E vos deixo com as palavras de Émile Zola, in “Os Meus Ódios”:

 

"Uma obra de arte é um canto da criação visto através de um temperamento."



 


segunda-feira, 28 de abril de 2014

Quarenta anos é muito tempo




















João Alfaro
 
“Encontro”
Pintura sobre tela de 50X50 cm de 2013
 
Pintura a expor em Santarém no Fórum Ator Mário Viegas a partir de 3 de maio.
 
 
 
 
De jovem cheio de sonhos a grisalho com os pés assentes no chão, é o que me resta dos imaginários cenários de fantasia, onde a pintura – razão para um caminhar – não se traduziu no expectável.
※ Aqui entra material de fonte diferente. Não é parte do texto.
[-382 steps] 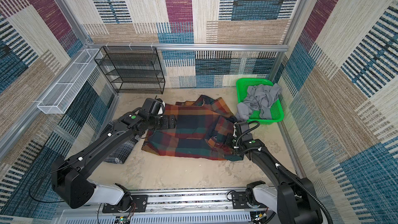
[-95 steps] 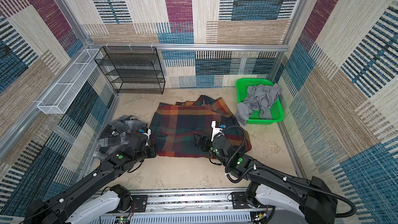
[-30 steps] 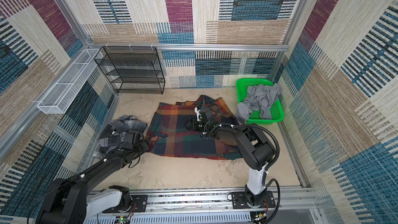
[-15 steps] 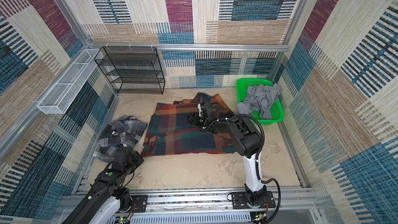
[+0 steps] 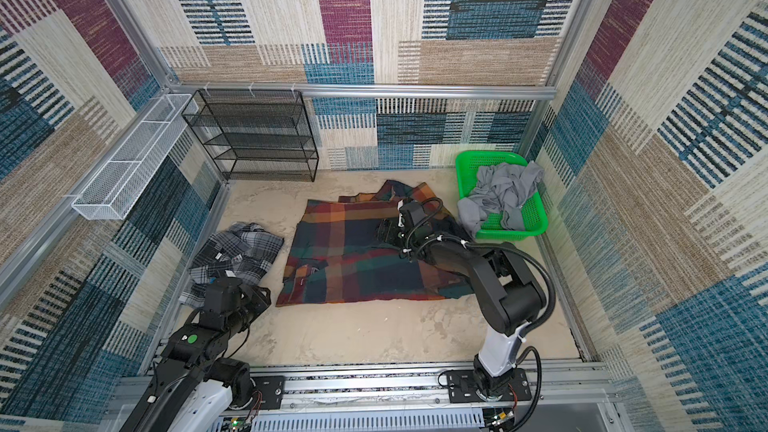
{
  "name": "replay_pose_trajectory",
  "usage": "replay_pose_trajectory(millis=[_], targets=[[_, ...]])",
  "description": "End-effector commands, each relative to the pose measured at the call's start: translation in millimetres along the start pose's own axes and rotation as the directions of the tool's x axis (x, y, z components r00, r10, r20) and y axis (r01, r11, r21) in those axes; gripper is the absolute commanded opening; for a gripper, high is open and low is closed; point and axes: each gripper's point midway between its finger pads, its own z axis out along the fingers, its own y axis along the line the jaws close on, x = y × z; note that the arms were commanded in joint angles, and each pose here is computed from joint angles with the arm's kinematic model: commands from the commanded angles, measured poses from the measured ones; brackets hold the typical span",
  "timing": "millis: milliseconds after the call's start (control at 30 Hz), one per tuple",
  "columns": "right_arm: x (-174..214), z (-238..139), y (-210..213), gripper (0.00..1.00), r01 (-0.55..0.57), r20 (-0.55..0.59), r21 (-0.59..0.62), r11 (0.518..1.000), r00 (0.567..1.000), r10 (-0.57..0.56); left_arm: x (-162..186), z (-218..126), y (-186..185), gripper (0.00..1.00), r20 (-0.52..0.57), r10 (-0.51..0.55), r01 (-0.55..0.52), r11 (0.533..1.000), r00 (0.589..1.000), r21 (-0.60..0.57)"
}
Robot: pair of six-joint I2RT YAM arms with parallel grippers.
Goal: Fold and stack the long sleeve shirts
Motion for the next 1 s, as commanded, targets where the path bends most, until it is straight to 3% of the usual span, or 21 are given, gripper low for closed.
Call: replay_pose_trajectory(millis=[0, 233, 433, 633, 767, 967], targets=[[25, -25, -29, 0.86, -0.002, -0.044, 0.118, 0.993, 0.999, 0.007, -5, 6, -20, 0.45, -0.024, 0.051, -0.050, 0.998, 0.998, 0.044], [68, -89, -64, 0.86, -0.045, -0.055, 0.228, 0.973, 0.997, 0.059, -1, 46, -63, 0.45, -0.147, 0.171, -0.165, 0.985, 0.974, 0.057], [75, -130, -111, 0.87, -0.074, 0.019, 0.451, 0.890, 0.997, 0.074, 11, 66, -86, 0.45, -0.166, 0.257, -0.250, 0.966, 0.952, 0.062], [72, -117, -139, 0.84, -0.126, 0.000, 0.458, 0.880, 0.990, 0.142, 26, 95, -92, 0.45, -0.207, 0.265, -0.263, 0.964, 0.942, 0.037], [55, -115, -169, 0.83, -0.191, 0.048, 0.475, 0.859, 0.980, 0.192, 37, 115, -83, 0.44, -0.261, 0.269, -0.284, 0.959, 0.927, -0.019], [44, -98, -188, 0.82, -0.205, 0.018, 0.484, 0.851, 0.974, 0.224, 51, 126, -62, 0.44, -0.292, 0.258, -0.288, 0.956, 0.921, -0.063]])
Entre dúvidas e certezas, destes quarenta anos de pintar, reconheço que, no balanço, das encruzilhadas do destino, a entrega e o desejo ardente fazem parte de mim, por muito solitário e anónimo percurso que seja o meu, nunca vou desistir de ir por aí, pois é na edificação da obra plástica que encontro a serenidade e preencho muito de mim, nesta busca de encantos que é o viver com ambições, mergulhado nas cores e nas formas que gosto tanto.
 
Na procura com encontros e desencontros o tempo passou. Conheci tanto mundo que a memória se desfez de nomes e narrativas. Agora, confiscado a um espaço de trabalho, procuro encontrar novos motivos que me façam continuar na senda que me trouxe até aqui, dado que há sempre uma descoberta para fazer e o desejo de querer mais e mais, porque o tempo tem um tempo e é preciso preencher esse tempo e, nada melhor, para mim, que me cercar do que gosto de fazer, mesmo que a minha passada seja diferente.
 
 
 
E vos deixo com as palavras de Henry Thoreau:
 
"Se um homem marcha com um passo diferente do dos seus companheiros, é porque ouve outro tambor."